**WHAT YOU HAVE TO DO**
In the material below, find the span from the line with "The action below" to the line with "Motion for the" and transcribe only those lines, exactly, ends included, without the pictures.

**EXERCISE DATA**
****

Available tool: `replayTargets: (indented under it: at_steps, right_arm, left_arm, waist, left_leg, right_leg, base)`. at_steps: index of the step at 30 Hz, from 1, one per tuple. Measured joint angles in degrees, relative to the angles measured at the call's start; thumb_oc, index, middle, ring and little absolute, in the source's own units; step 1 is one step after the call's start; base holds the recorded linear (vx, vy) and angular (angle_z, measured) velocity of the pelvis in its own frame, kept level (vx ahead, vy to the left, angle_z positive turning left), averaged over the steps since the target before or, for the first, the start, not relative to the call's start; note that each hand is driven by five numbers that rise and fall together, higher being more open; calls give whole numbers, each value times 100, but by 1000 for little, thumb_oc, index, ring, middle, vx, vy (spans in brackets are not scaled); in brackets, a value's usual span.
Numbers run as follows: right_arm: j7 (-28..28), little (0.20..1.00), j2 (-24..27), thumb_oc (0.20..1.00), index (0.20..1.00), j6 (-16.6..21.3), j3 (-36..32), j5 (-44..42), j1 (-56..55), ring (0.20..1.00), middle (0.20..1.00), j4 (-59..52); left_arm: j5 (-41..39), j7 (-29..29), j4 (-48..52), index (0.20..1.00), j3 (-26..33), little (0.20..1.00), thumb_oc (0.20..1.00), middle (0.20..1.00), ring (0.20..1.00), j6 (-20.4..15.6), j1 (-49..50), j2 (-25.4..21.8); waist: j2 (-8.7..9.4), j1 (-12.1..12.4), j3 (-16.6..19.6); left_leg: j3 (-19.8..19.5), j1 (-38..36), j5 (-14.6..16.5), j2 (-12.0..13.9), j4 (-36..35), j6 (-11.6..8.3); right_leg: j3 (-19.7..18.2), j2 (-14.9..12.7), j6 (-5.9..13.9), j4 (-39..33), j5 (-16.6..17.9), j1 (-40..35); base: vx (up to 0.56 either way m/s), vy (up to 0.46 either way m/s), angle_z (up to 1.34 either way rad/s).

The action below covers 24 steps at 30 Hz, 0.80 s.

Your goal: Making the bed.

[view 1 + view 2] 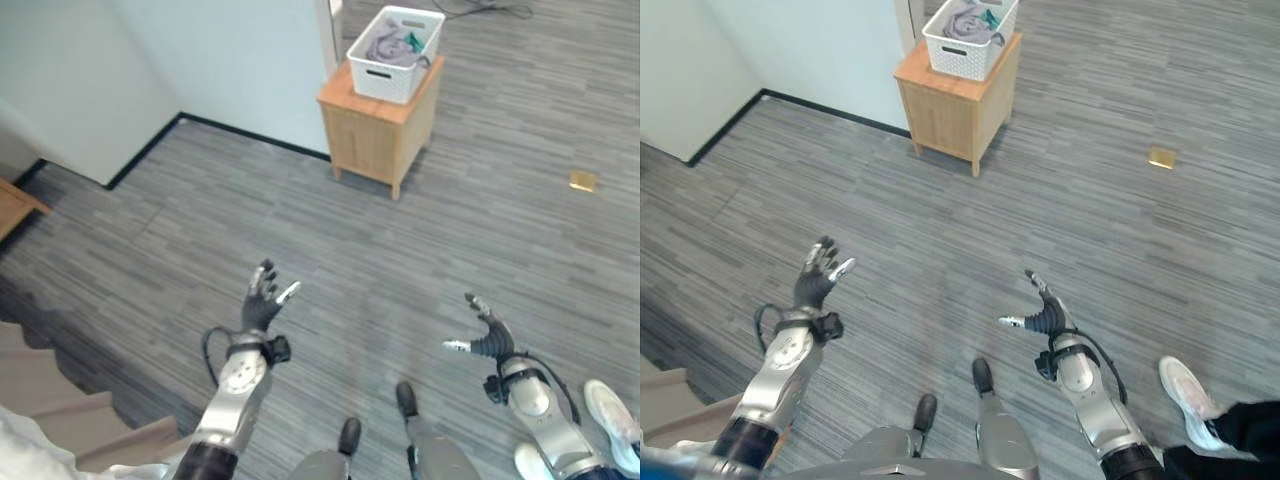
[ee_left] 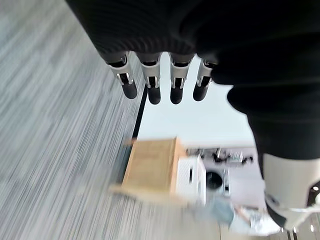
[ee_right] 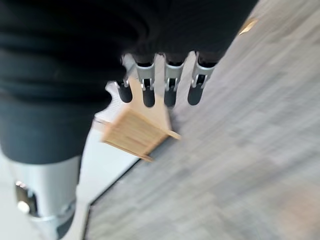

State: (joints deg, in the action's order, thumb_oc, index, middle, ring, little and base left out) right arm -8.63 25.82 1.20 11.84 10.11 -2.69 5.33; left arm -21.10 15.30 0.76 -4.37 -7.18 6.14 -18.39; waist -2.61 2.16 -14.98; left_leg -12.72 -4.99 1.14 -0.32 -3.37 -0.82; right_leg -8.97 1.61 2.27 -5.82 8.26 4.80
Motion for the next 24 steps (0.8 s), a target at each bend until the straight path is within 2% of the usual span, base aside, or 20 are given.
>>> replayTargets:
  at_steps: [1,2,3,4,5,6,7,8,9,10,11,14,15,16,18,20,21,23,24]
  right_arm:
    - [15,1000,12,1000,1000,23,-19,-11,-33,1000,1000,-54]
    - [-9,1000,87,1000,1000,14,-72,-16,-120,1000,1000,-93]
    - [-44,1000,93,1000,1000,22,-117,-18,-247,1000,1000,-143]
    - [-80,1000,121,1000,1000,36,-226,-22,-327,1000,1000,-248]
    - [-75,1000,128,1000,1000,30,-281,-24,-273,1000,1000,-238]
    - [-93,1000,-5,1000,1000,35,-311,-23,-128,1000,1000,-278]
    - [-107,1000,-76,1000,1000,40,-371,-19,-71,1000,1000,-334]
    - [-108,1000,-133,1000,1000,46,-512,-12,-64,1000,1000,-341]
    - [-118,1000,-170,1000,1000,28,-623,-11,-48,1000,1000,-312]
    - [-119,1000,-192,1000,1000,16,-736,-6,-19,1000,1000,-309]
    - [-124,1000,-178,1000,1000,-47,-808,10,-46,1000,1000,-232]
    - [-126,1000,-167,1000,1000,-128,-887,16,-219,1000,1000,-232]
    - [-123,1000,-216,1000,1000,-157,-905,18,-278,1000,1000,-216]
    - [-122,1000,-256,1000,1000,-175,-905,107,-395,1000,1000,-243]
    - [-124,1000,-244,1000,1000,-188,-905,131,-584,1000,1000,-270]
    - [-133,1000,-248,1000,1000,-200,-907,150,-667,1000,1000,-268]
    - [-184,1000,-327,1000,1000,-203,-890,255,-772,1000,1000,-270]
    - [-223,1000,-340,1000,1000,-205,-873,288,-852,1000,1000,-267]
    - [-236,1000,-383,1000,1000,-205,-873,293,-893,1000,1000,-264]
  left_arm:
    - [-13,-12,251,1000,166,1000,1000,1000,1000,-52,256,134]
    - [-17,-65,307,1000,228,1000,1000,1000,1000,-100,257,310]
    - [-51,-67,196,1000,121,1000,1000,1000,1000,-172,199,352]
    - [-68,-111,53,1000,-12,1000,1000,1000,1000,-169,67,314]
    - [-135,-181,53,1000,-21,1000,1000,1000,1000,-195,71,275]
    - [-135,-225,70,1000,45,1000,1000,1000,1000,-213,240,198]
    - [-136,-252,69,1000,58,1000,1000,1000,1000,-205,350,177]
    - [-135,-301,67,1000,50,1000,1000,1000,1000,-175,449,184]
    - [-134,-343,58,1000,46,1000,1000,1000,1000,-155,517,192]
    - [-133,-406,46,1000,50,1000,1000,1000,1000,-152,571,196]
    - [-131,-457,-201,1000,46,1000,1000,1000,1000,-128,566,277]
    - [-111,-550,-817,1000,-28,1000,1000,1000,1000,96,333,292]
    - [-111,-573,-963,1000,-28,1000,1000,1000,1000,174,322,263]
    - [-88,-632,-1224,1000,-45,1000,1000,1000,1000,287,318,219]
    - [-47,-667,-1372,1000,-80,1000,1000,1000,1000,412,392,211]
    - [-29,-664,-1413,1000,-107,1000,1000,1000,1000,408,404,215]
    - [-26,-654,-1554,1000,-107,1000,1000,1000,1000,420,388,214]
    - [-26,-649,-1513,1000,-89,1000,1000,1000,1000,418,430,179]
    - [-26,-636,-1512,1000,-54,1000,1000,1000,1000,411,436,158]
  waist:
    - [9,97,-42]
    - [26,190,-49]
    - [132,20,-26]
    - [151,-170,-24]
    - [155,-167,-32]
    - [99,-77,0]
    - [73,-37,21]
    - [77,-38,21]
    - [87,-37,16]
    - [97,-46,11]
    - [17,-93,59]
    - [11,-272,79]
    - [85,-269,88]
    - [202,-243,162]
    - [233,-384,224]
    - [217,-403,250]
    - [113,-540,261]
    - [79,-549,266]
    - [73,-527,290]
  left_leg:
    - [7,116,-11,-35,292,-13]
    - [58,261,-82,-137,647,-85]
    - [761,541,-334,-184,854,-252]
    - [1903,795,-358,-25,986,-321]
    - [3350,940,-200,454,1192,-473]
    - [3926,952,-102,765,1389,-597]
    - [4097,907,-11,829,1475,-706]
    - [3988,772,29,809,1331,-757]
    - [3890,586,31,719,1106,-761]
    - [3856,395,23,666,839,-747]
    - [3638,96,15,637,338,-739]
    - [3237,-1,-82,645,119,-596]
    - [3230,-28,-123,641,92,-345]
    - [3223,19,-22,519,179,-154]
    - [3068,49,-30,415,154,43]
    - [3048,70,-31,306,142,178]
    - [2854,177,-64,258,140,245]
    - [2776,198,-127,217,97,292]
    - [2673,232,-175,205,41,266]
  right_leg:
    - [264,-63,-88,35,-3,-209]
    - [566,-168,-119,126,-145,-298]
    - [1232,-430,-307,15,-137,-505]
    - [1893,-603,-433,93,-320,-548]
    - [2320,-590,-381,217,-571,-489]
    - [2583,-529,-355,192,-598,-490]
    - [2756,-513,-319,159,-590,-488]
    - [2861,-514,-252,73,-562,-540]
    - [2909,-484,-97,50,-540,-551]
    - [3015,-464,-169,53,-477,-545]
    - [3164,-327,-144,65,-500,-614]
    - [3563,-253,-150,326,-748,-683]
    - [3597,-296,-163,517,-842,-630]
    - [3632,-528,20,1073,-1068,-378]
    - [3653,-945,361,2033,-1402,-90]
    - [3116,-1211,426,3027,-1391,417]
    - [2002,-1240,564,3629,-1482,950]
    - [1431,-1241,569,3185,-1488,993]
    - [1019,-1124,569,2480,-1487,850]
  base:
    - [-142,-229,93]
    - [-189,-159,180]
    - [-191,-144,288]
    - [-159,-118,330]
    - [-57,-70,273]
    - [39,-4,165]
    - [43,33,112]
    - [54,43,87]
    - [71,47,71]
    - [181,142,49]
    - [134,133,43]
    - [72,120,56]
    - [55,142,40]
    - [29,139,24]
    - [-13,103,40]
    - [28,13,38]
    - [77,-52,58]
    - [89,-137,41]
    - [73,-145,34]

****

**ANSWER TO THIS PROBLEM**
The action below covers 24 steps at 30 Hz, 0.80 s.

Your goal: Making the bed.

[view 1 + view 2] 
[ee_left] 
[ee_right] 

State: (joints deg, in the action's order, thumb_oc, index, middle, ring, little and base left out) right arm -8.63 25.82 1.20 11.84 10.11 -2.69 5.33; left arm -21.10 15.30 0.76 -4.37 -7.18 6.14 -18.39; waist -2.61 2.16 -14.98; left_leg -12.72 -4.99 1.14 -0.32 -3.37 -0.82; right_leg -8.97 1.61 2.27 -5.82 8.26 4.80
Motion for the next 24 steps (0.8 s), a target at each bend until the straight path is within 2% of the usual span, base aside, or 20 are given.

The response is now finished.